Prosocial behaviour and altruism
Prosocial behaviour is any voluntary action intended to help another person. Altruism is a special case: helping with no expectation of reward, sometimes at a cost to the helper. Helping is encouraged by empathy, similarity to the person in need, a good mood, and seeing others model helping. It is discouraged by ambiguity about whether help is needed, time pressure and the cost of helping.
The bystander effect
The bystander effect is the finding that the more people present, the less likely any one of them is to help. It is explained by diffusion of responsibility (each person assumes someone else will act) and pluralistic ignorance (people read others' inaction as a sign that no help is needed). Darley and Latane (1968), prompted by the Kitty Genovese case, staged emergencies and found that participants who believed they were the only witness helped fastest and most often, while those who thought others were present helped less and more slowly. They proposed a five-step decision model: notice the event, interpret it as an emergency, take responsibility, decide how to help, and then act.
Explaining aggression
Aggression is behaviour intended to harm another who is motivated to avoid it. The major explanations are:
- Biological: genetic predisposition, hormones such as testosterone, and brain structures such as the amygdala contribute to aggressive responses.
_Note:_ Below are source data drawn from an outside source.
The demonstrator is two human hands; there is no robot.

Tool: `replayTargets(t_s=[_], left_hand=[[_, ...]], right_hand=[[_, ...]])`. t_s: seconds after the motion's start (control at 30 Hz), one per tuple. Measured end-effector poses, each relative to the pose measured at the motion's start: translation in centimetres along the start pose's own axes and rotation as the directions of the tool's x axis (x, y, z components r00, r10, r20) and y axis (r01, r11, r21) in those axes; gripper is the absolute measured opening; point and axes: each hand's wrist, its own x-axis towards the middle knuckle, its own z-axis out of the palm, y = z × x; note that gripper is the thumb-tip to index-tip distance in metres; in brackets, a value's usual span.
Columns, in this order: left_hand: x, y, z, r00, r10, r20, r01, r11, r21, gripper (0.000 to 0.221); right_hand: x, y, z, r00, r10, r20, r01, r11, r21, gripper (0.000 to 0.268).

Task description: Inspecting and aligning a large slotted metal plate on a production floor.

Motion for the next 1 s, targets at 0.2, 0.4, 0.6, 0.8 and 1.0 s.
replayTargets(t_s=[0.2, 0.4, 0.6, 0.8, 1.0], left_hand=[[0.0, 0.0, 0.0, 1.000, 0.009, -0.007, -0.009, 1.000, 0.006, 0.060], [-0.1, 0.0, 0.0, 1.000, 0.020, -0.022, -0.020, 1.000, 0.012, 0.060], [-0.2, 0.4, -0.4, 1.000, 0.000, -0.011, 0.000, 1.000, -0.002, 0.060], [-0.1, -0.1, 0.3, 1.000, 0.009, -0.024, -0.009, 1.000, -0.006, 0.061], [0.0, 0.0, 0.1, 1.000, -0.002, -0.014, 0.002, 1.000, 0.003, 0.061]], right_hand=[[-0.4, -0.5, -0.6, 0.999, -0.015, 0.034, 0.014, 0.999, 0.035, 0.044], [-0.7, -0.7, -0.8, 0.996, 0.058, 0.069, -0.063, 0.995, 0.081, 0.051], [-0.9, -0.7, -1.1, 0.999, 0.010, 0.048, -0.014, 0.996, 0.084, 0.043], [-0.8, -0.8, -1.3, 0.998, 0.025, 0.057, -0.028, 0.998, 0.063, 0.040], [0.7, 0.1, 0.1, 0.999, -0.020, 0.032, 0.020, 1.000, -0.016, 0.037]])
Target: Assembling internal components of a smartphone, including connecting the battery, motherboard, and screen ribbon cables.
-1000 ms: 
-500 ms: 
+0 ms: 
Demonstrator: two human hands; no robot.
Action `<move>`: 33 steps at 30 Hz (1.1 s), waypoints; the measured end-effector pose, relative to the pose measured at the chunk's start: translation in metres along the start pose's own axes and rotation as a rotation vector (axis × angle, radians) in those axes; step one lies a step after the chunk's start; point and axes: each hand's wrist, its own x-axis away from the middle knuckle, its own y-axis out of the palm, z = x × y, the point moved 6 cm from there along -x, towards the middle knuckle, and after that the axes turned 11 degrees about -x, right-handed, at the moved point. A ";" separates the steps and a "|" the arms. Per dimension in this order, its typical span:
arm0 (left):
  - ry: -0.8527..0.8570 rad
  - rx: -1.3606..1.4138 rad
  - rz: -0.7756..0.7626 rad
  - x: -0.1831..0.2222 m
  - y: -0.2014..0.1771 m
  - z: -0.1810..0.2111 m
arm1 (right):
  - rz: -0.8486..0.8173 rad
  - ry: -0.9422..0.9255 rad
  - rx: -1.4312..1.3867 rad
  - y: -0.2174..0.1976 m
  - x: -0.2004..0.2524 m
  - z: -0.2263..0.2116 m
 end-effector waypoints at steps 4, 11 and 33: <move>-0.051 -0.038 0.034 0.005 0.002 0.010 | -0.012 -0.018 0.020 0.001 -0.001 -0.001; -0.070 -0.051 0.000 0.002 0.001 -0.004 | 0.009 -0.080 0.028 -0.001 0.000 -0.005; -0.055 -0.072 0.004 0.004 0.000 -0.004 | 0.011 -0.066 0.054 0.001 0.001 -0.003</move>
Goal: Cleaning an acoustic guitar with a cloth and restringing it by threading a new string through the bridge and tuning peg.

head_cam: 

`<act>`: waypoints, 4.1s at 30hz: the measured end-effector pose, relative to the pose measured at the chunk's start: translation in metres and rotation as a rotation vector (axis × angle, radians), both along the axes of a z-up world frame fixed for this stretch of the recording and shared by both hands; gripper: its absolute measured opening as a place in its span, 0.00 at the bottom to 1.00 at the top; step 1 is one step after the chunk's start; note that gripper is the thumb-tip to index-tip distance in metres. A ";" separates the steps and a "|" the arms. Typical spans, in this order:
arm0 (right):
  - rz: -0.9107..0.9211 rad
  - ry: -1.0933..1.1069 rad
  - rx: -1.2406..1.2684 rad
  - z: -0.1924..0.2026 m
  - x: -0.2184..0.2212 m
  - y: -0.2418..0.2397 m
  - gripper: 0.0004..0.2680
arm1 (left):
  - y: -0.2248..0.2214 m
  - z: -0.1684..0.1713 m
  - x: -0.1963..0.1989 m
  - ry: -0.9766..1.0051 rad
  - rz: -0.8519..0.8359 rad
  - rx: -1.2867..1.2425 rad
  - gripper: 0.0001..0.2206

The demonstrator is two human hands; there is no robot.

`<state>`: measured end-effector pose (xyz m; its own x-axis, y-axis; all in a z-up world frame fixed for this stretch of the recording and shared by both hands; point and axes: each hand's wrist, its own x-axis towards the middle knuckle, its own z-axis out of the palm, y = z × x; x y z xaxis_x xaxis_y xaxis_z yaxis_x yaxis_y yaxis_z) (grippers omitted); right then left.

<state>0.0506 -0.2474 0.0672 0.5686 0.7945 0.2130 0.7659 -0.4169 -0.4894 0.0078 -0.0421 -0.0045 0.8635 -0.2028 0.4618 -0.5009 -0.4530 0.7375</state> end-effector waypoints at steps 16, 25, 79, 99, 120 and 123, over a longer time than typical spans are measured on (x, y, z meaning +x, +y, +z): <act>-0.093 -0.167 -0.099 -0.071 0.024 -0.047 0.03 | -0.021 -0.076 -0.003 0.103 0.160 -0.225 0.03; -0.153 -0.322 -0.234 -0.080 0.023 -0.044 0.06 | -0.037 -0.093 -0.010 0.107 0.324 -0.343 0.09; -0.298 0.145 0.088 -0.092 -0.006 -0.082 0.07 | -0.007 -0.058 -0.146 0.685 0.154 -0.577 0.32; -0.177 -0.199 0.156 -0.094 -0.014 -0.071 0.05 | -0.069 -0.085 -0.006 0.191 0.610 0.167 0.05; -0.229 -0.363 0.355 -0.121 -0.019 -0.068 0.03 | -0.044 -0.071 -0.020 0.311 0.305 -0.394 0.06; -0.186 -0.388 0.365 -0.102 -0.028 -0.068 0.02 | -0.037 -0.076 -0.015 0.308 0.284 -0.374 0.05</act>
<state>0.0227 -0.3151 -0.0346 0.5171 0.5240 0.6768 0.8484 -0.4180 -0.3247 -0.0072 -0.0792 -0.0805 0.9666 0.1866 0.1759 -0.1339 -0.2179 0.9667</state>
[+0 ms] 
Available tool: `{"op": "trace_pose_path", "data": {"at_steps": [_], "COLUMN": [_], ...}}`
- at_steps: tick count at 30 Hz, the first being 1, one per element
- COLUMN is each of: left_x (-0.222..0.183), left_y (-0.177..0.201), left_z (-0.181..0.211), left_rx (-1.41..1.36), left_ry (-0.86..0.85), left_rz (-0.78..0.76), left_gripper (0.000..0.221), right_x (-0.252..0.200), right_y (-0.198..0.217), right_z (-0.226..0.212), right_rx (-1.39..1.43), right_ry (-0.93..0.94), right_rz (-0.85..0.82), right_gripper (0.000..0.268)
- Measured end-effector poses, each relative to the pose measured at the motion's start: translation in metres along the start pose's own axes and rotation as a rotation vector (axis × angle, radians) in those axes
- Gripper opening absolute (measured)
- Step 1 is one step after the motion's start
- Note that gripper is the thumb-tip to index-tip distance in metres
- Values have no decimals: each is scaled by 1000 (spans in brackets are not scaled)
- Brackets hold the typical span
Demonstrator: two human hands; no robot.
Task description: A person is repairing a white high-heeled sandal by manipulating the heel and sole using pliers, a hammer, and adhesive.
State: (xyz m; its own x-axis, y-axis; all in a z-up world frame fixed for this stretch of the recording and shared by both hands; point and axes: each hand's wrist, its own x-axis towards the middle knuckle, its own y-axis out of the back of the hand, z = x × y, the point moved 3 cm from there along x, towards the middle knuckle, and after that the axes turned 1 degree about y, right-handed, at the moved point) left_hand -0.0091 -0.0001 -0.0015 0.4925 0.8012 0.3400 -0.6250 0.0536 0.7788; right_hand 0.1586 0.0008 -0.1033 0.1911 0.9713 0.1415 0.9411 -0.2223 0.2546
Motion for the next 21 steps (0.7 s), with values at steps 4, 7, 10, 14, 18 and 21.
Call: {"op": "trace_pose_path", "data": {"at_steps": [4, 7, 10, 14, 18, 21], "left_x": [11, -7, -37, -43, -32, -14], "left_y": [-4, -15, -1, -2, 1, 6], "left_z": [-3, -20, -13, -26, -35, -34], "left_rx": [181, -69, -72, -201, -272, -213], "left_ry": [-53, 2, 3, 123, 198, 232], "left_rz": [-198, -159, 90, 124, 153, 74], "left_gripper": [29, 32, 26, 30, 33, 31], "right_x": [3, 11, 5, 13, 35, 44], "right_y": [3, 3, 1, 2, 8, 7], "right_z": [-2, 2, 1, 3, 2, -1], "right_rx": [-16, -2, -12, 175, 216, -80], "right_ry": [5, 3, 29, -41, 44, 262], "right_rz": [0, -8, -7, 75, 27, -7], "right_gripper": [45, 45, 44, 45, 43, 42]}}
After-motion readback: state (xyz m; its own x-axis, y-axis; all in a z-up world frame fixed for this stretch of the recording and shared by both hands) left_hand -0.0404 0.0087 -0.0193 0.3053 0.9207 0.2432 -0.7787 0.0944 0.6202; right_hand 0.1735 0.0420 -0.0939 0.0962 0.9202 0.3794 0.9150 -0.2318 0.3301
- Social learning (Bandura): aggression is learned by observing and imitating models who are rewarded for it. The Bobo doll study showed children imitated an adult's aggression toward an inflatable doll, and imitated more when the model was rewarded (vicarious reinforcement).
- Frustration-aggression hypothesis (Dollard and colleagues): frustration, the blocking of a goal, creates a drive toward aggression. The later reformulation by Berkowitz added that frustration produces readiness to aggress, which is more likely to become aggression when aggressive cues (such as weapons) are present.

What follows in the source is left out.